You see the root of the problem, I believe, is that REST is a heavyweight protocol.  At first when you are designing the APIs in waterfall you try to alleviate this by chunking requests, and having fat methods that return lots of data in one go.  In agile you don't notice it at first but when you start to scale you notice how slow everything is and how your traditional optimization strategies don't seem to work so well.  Basing an application on REST is like basing an assembly program on interrupts, as the early Macintosh I/O was, like putting every memory access over a relatively glacially paced network bus.  The simple act of an HTTP request/response, especially for anything complicated, is quite slow compared to on-box requests.  When you start multiplying components, and have REST requests which to complete must call other REST requests in a cascading tree, then the problem becomes quite troublesome.

There are standard approaches to remedy this situation, all of them ineffective in the long run.  You can try to add more boxes, virtualized or no, cloud or not, with smart load balancing.  Unfortunately this just reduces load but is not going to speedup your shortest path.  We don't even need to invoke Amdahl's Law here, but even if we did we still have enough non-parallelizable operations in enterprise software to complete a REST request that just adding components won't fix everything.  So we also try adding proxies, so we can cache requests, after all the best request is the one that is never made but just taken from an in-memory cache.  Sounds nice but soon you find this adds a whole new level of complexity to the system as you have lots of state-sensitive calls, such as authentication, authorization, purchasing, downloads, transactions, where you need to not cache the responses.  However just not caching these with no-cache denies you most of the benefit of using the proxy so you then have to design added complexity to figure out when you can rely on the cached copy and when you cannot.  So now it's another component, more synchronization, more complexity, more subtle bugs, and more slow-downs.  Then you find that the very approach you thought would save you becomes your downfall.
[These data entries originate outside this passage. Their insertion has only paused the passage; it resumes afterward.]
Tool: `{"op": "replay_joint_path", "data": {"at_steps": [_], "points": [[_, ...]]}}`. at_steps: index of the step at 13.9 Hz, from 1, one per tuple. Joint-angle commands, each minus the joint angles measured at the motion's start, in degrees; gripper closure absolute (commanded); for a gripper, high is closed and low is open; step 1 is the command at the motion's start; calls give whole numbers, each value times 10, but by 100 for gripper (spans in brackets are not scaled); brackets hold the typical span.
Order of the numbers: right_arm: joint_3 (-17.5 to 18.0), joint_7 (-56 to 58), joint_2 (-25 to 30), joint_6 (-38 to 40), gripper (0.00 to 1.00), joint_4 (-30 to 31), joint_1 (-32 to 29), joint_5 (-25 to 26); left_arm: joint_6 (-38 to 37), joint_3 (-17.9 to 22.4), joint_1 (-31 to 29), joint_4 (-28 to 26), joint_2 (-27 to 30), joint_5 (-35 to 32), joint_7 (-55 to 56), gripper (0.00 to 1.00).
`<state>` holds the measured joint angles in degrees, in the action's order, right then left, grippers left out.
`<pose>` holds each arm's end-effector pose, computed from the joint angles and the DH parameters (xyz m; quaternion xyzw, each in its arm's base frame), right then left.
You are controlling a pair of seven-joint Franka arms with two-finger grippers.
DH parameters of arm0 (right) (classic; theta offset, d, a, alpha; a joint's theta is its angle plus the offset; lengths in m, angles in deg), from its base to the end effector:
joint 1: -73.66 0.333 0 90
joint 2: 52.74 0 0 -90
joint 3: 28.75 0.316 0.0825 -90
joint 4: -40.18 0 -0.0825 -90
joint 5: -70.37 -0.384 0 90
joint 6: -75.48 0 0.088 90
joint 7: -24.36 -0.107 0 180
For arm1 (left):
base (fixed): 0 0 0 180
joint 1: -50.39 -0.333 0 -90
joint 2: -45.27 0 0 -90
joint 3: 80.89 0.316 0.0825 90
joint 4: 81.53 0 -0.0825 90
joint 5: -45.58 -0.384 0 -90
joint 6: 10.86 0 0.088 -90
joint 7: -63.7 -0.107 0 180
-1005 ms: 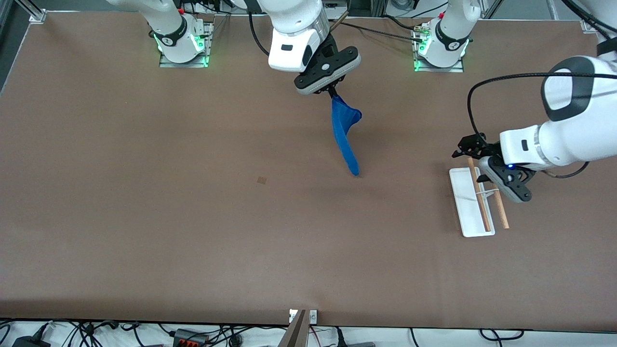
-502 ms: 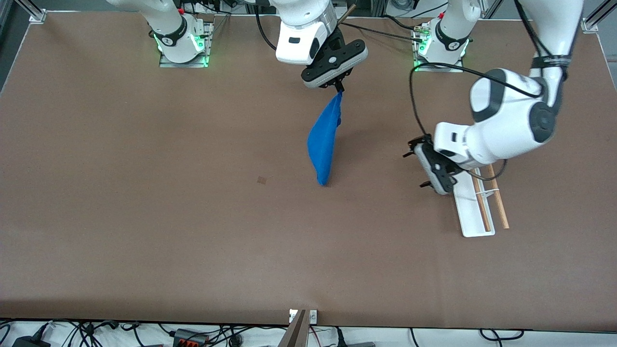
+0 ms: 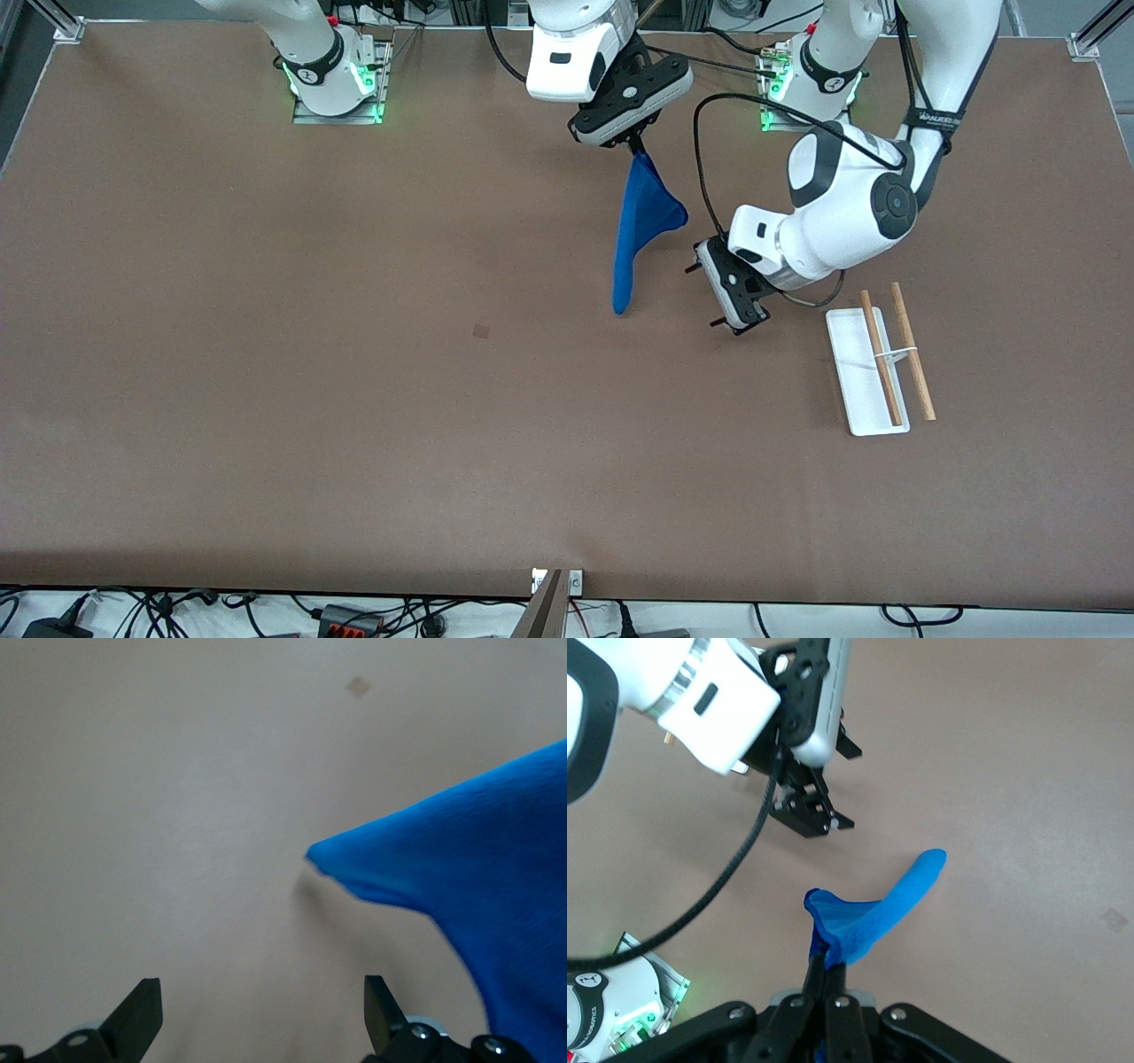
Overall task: Pass towel and hang on rack
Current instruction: 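Hold the towel up while the left gripper reaches toward it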
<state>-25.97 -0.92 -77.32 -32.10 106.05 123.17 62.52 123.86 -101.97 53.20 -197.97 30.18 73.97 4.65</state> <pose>0.4306 0.5602 0.5904 -0.9618 -0.2162 -0.0677 0.1534 0.5479 -0.2424 0.3339 0.8327 -0.5049 0.0954 0.2063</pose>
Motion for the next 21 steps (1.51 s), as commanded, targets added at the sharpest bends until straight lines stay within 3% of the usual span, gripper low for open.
{"op": "replay_joint_path", "data": {"at_steps": [1,6,10,17,21], "points": [[-5,-11,-5,0,100,-14,5,1,24,-17,-11,-45,25,53,-77,0],[-5,-11,-5,1,100,-14,5,2,36,-17,-37,-79,23,84,-236,0],[-5,-12,-6,1,100,-14,6,4,35,-41,-36,-109,27,188,-361,0],[-5,-12,-6,1,100,-13,6,5,31,-69,-40,-161,30,325,-514,0],[-5,-13,-5,1,100,-14,6,5,13,-70,-45,-167,47,340,-543,0]]}}
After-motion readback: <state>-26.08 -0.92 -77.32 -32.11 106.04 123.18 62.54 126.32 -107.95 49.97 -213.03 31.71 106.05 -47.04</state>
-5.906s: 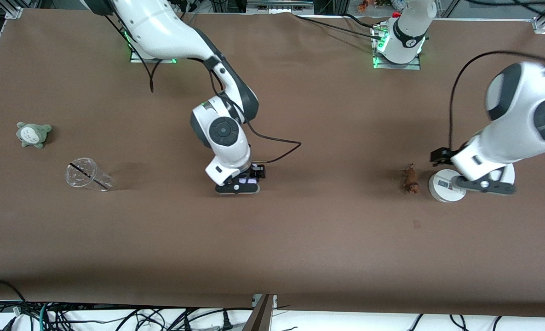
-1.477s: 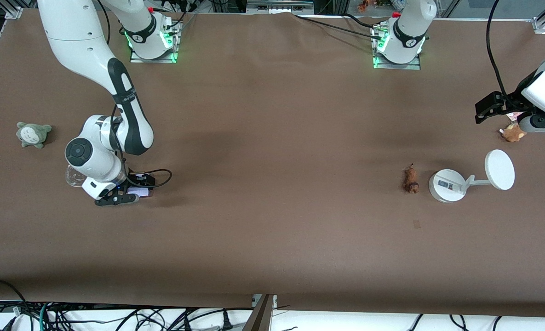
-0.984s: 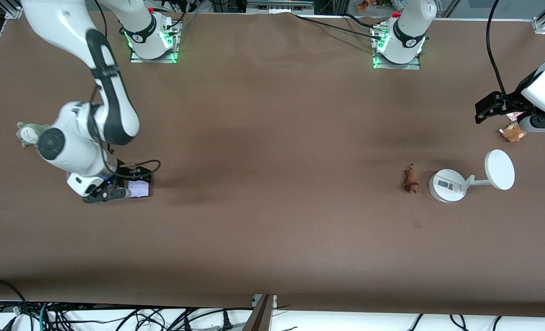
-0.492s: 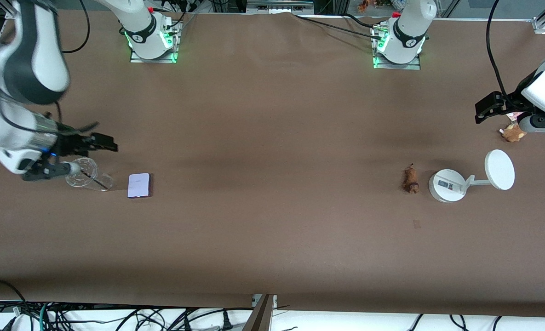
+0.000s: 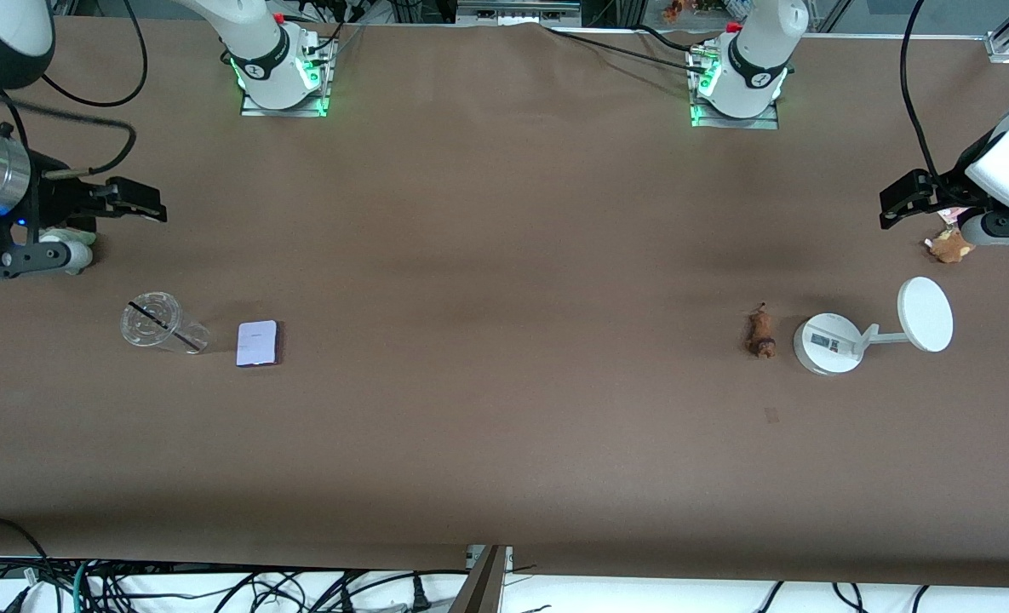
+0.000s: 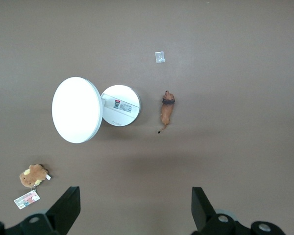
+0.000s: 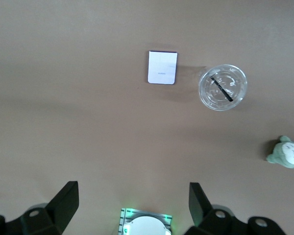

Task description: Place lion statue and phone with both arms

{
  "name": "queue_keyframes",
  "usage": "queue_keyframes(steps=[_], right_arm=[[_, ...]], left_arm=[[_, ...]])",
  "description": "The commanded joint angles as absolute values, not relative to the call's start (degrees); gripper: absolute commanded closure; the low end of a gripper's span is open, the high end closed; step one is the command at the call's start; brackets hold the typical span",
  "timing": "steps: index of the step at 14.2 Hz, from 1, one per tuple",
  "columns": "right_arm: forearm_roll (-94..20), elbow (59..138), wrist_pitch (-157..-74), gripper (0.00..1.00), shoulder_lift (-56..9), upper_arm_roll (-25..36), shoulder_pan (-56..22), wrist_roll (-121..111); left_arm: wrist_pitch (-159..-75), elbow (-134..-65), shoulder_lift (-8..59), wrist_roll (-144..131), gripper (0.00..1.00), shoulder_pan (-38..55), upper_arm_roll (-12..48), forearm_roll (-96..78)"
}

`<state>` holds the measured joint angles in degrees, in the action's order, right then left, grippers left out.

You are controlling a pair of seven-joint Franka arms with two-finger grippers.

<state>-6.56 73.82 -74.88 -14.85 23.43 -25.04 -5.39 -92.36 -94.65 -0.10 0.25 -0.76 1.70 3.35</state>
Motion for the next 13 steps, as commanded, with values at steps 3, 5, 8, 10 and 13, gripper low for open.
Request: queue_keyframes(steps=[3,5,8,10,13], right_arm=[[-5.3,71.5,-73.4,0.01,-16.6,23.3,-26.2,-3.6],[-5.4,71.5,-73.4,0.01,-16.6,23.3,-26.8,-2.5],[-5.4,71.5,-73.4,0.01,-16.6,23.3,-28.0,-0.1],[-5.4,71.5,-73.4,0.01,-16.4,23.3,-28.0,-0.3],[-5.4,72.0,-73.3,0.01,-15.8,21.8,-26.5,-0.1]], left_arm=[[-91.3,-93.3,0.5,0.4,0.0,-0.5,1.4,1.9],[-91.3,-93.3,0.5,0.4,0.0,-0.5,1.4,1.9],[-91.3,-93.3,0.5,0.4,0.0,-0.5,1.4,1.8],[-91.3,-93.3,0.5,0.4,0.0,-0.5,1.4,1.9],[-91.3,-93.3,0.5,0.4,0.0,-0.5,1.4,1.9]])
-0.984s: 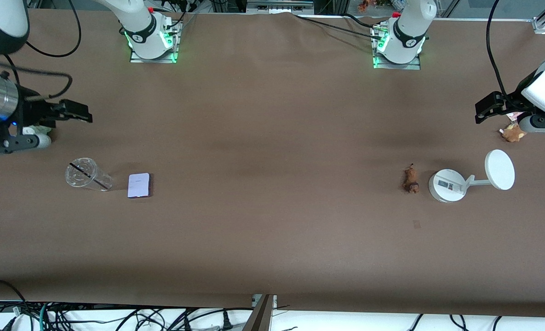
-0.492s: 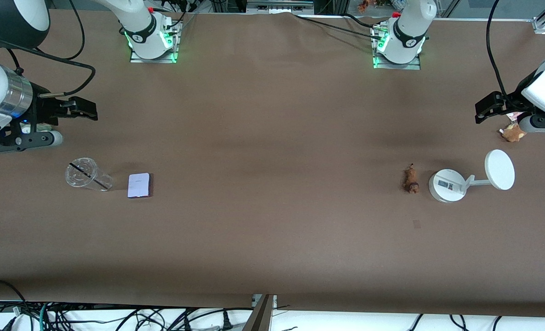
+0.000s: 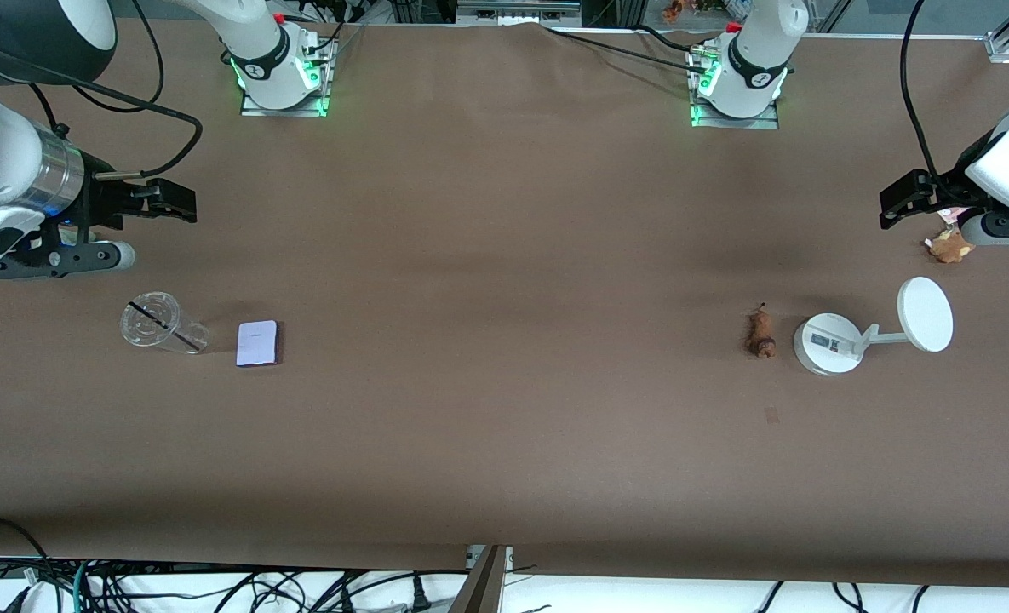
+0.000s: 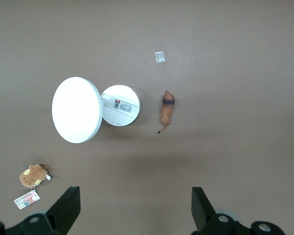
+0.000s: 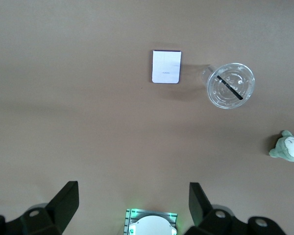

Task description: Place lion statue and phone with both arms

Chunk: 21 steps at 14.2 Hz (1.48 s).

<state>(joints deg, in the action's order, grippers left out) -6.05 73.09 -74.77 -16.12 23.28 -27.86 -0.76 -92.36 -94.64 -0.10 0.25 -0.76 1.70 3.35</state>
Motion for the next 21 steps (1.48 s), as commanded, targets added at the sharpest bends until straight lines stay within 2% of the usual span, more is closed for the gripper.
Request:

The core problem is architectural: using a high-latency high-overhead interface in internal APIs.  This is where REST fails and is doomed to fail by its very nature.  Complexity kills.  KISS: Keep It Simple, Stupid.

This is not to say that REST has no place in software design.  As an external-facing API it can be an excellent solution, especially in reducing the monstrosity that was SOAP and WSDL.  It is here that REST demonstrates its greatest strength of providing an intuitive, simple and easy way to access resources and perform operations over the web.

But keep REST away from your internal architecture, as it will in the end impale your beautiful design on the pike of reality.